Since this pandemic began, our school district has been at the mercy of the goodwill of Comcast, a company whose functional high-speed service is out of reach for many of our families and staff and whose “internet essentials” program for low-income families falls far short of the service they need for a 21st century education.
Yet, despite the advocacy of students, teachers, educational advocates, politicians, and the school district, Comcast routinely comes up short for our kids.
As the 3rd wave of COVID rises, it is clear distance learning and its impact on education as we know it, will be with us for the foreseeable future. And The need for internet speed that we have today will not disappear even after the storm of COVID has passed.

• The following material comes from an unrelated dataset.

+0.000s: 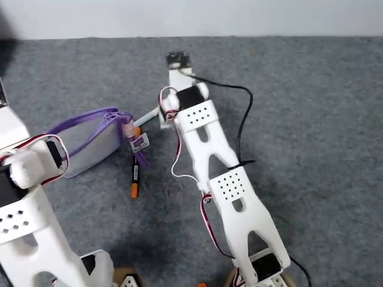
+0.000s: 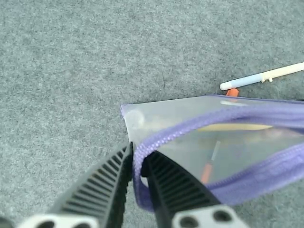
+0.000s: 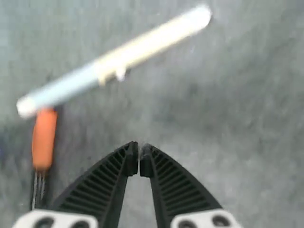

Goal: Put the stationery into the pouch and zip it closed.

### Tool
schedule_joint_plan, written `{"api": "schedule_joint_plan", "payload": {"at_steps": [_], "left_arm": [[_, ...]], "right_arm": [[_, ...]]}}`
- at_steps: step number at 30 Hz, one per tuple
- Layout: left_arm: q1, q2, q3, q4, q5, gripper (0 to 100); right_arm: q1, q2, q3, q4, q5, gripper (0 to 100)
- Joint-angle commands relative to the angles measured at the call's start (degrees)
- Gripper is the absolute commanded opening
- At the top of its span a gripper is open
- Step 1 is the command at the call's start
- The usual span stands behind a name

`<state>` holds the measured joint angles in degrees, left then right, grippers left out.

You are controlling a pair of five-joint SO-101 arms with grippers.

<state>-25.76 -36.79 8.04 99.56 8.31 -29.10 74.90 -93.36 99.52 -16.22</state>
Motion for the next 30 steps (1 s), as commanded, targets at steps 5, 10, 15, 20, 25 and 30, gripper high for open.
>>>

Instead of waiting for a multinational, multibillion-dollar company to do the right thing, we must work together to find another way to get all Baltimoreans online. The first step in this solution? Joining the Maryland Association of Counties in supporting the “Broadband Accessibility Act of 2021.”
This year, the Maryland Association of Counties has taken up Broadband as one of the Association’s four priorities for the 2021 Maryland General Assembly Session.

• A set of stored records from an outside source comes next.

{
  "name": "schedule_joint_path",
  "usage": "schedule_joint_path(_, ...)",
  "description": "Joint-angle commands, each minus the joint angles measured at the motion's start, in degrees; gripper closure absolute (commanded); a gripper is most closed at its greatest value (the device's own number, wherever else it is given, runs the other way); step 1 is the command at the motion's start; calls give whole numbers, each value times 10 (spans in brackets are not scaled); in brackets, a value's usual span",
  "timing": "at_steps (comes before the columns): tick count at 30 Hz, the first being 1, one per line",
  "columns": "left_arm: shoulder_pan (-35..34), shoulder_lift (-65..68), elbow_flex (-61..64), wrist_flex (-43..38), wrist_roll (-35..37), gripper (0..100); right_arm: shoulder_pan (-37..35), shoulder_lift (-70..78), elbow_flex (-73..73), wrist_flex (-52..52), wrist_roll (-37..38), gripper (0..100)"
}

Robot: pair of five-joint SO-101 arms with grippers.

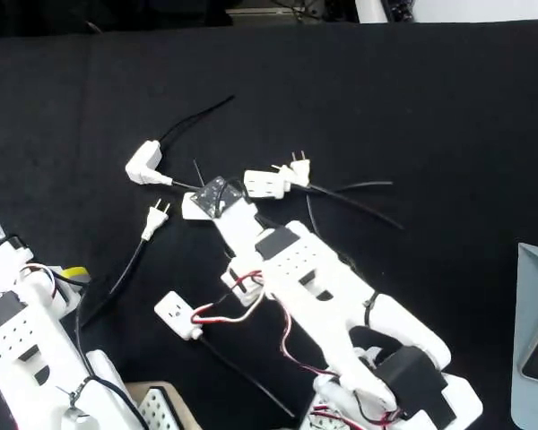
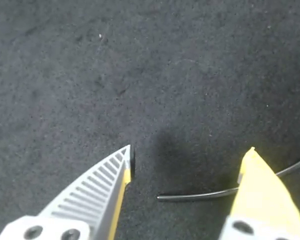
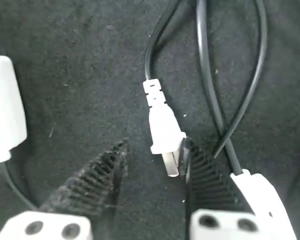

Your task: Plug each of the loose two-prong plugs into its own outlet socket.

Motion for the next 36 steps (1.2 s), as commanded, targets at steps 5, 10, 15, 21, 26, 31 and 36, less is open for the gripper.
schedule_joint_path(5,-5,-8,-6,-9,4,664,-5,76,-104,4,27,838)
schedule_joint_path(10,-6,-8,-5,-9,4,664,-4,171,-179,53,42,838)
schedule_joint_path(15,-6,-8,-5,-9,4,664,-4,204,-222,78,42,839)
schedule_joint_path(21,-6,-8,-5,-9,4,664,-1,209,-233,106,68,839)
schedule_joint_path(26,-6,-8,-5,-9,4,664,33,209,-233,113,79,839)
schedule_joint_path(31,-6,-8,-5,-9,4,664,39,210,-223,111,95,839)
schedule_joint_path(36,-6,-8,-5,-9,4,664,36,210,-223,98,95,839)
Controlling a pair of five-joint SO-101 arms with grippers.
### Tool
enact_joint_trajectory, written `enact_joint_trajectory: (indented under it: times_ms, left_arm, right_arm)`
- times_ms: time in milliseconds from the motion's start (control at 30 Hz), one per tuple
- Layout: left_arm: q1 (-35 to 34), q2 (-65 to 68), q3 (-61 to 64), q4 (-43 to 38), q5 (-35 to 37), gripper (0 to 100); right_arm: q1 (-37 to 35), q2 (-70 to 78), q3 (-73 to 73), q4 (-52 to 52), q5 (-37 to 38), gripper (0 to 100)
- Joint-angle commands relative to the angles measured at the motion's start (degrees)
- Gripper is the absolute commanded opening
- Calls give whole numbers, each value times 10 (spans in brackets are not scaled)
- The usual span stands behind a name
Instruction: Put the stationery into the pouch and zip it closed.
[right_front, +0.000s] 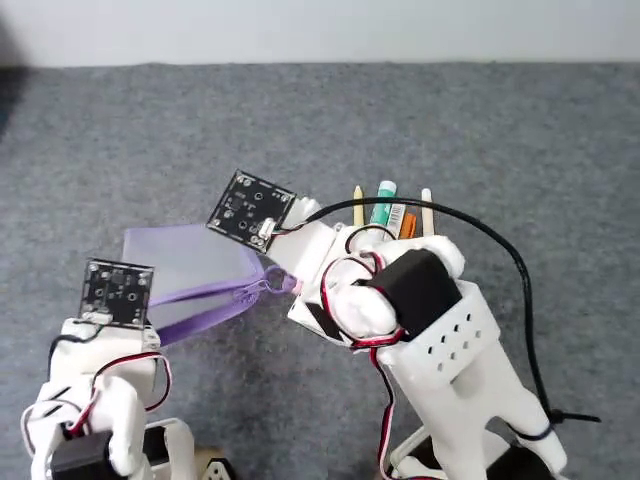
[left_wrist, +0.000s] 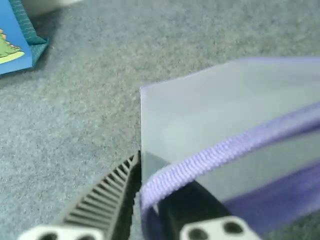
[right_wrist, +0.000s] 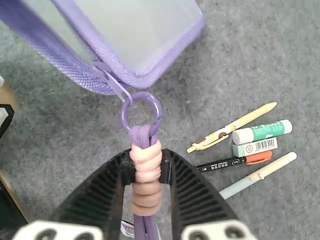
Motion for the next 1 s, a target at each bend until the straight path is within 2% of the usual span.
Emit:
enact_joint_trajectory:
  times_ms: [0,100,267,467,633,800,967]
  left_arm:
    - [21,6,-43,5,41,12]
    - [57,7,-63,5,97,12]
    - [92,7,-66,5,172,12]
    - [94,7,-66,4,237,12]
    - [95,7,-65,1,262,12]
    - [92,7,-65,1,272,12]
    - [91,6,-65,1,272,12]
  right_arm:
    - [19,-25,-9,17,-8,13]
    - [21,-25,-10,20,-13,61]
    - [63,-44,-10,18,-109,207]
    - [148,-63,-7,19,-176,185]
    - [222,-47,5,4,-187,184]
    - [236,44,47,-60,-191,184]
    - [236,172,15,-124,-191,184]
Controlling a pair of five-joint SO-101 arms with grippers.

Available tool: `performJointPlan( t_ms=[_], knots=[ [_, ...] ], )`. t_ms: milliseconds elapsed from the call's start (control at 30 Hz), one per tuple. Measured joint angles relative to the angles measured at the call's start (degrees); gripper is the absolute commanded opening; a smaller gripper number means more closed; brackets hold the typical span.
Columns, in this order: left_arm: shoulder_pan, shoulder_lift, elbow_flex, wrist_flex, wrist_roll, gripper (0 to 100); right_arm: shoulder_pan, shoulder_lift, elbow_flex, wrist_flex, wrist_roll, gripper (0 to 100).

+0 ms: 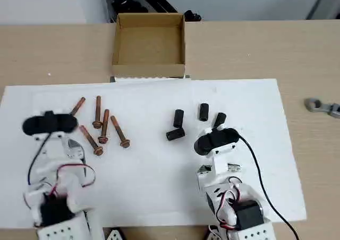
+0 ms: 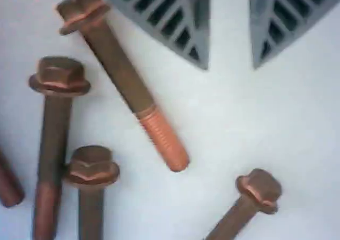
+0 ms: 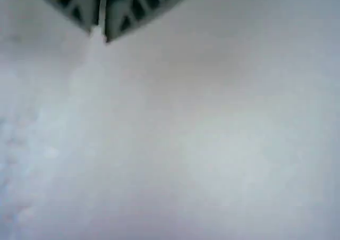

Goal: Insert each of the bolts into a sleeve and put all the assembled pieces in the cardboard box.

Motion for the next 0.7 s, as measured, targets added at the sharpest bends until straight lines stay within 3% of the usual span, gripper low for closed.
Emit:
performJointPlan(
  t_ms=[133, 433, 700],
  knots=[
    [-0.9, 19.0, -15.1, 1.5, 0.0, 7, 0.0, 0.0, 0.0, 0.0, 0.0, 0.8],
    [-0.9, 59.4, -48.8, 17.1, -0.4, 7, -0.1, 0.0, 0.0, 0.0, 0.0, 0.8],
    [-1.0, 65.8, -55.4, 18.6, -4.8, 8, -0.1, 0.0, 0.3, -0.7, 0.0, 0.7]
  ],
)
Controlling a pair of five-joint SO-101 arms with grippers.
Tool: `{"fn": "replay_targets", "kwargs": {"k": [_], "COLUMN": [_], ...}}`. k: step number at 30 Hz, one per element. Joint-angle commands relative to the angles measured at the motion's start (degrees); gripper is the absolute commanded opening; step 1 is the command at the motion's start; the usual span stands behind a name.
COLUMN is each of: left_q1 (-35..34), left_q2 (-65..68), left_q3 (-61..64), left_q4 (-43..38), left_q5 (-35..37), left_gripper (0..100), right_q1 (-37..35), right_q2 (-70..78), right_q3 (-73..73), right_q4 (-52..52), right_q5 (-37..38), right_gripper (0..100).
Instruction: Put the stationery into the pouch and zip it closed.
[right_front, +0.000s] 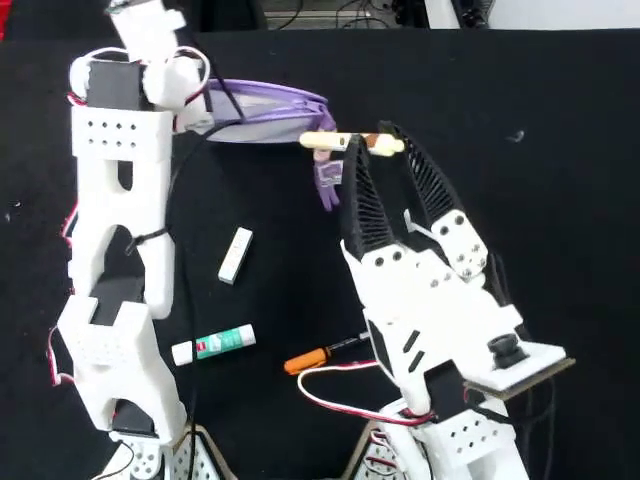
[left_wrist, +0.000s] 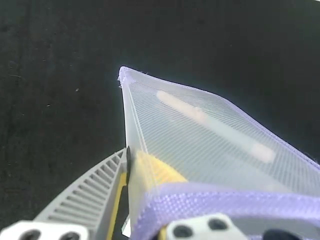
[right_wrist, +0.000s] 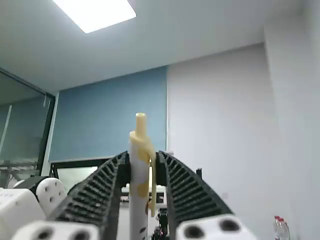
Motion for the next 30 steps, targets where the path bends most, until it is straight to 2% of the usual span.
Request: {"fn": "replay_targets", "kwargs": {"k": [1,12,26,30], "left_q1": [2.24,2.86,4.09,4.09], "left_q2": [-0.79,-0.79,-0.79,-0.79], "left_q3": [-2.68,-2.68,-0.84,-0.84], "left_q4": [0.7,0.79,0.53,0.62], "left_q5": [0.35,0.26,0.18,0.18], "left_gripper": [3,3,3,3], "right_q1": [0.79,0.79,0.97,0.7], "right_q2": [-0.84,1.63,33.27,37.41], "right_q3": [1.63,7.69,0.92,-0.48], "right_q4": [-5.63,-15.03,-39.74,-41.23], "right_q5": [-0.44,-0.09,0.0,4.13], "right_gripper": [1.1,1.1,1.1,1.1]}}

This act will ensure rural and urban areas alike, like Baltimore City, receive needed resources to build out high-speed broadband access for our city’s students and their families.

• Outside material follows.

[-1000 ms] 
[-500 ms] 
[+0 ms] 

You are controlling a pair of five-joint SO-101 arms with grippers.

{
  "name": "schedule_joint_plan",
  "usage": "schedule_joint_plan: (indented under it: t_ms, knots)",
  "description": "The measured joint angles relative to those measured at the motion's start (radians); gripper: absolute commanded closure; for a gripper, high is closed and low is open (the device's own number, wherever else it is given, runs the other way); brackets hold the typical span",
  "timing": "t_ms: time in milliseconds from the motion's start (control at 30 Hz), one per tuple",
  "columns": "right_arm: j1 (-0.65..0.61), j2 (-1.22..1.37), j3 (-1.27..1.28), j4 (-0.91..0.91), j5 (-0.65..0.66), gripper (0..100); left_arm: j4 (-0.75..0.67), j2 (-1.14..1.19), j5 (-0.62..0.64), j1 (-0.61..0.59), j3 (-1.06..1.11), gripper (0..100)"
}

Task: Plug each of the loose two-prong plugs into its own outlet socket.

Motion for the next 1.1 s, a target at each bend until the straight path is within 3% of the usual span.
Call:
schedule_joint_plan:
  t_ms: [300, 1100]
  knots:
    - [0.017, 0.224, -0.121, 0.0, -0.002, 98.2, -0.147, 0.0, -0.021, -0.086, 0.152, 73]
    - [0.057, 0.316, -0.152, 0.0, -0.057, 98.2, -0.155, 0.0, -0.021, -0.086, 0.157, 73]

To this day, our City is the victim of digital redlining. From Sandtown to Cherry Hill and beyond, there are areas of our City that internet service providers, like Comcast, have determined it is not worth their investment to build out functional internet infrastructure.
That is why, I am asking that Baltimore City Schools be champions in advocating for our youth and push the Maryland General Assembly to step up for our kids – where these private for-profit companies have fallen desperately short.
Baltimore residents today face a comparable challenge to what rural Americans faced a century ago. In the 1930s, millions across rural America lived without electricity, a lack of infrastructure that hurt both people, education, and the economy.
In response to inaction from private power utilities that falsely claimed extending coverage would be unprofitable for them (sound familiar) an activist government and mobilized communities stepped up. The Rural Electrification Administration under President Franklin D. Roosevelt brought light, power and a place in the 20th-century economy to the rural United States.
In the past, rural children struggled to do homework without electricity. Today, inadequate internet access, slow speeds and high costs stand in the way of a child’s right to an education. This is especially true in Baltimore’s Black and Latinx households, where less than half of families are connected to broadband internet.
Two decades into the 21st century, our kids and communities still struggle to access the internet, a basic necessity and a human right as defined by the United Nations. If we do not solve this problem, we face an educational deficit that will affect our city’s children for years to come.